_SOURCE DATA_.
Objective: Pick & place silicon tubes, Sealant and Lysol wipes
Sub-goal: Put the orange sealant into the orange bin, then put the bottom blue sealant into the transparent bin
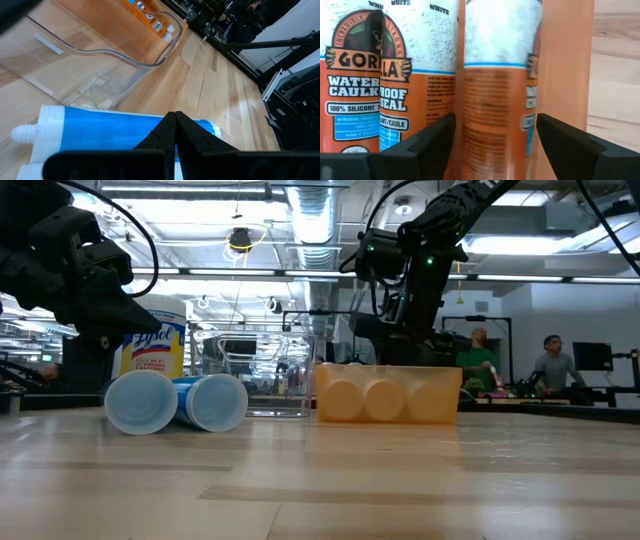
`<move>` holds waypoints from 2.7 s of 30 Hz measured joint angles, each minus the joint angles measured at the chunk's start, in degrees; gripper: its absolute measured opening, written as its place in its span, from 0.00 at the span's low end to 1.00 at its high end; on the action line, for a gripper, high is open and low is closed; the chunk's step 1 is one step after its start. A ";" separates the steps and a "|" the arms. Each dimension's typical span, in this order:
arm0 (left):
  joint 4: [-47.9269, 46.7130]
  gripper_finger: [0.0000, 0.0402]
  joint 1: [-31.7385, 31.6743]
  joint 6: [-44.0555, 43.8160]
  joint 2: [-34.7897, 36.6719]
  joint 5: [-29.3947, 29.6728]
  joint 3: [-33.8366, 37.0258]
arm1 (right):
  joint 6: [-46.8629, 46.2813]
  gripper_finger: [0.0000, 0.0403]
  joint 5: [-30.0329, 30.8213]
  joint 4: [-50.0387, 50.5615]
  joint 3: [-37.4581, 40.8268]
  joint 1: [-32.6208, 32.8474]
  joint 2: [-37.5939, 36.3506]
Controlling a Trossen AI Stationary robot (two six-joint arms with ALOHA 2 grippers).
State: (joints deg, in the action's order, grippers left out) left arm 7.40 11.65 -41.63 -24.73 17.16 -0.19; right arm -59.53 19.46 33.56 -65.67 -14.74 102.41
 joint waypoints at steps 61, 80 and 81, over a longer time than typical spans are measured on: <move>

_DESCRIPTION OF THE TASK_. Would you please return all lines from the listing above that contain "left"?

_RESPONSE_.
arm0 (left):
State: (joints deg, in the action's order, grippers left out) left arm 7.40 11.65 -41.63 -24.73 17.16 -0.19; right arm -59.53 19.46 33.56 -65.67 -14.74 102.41

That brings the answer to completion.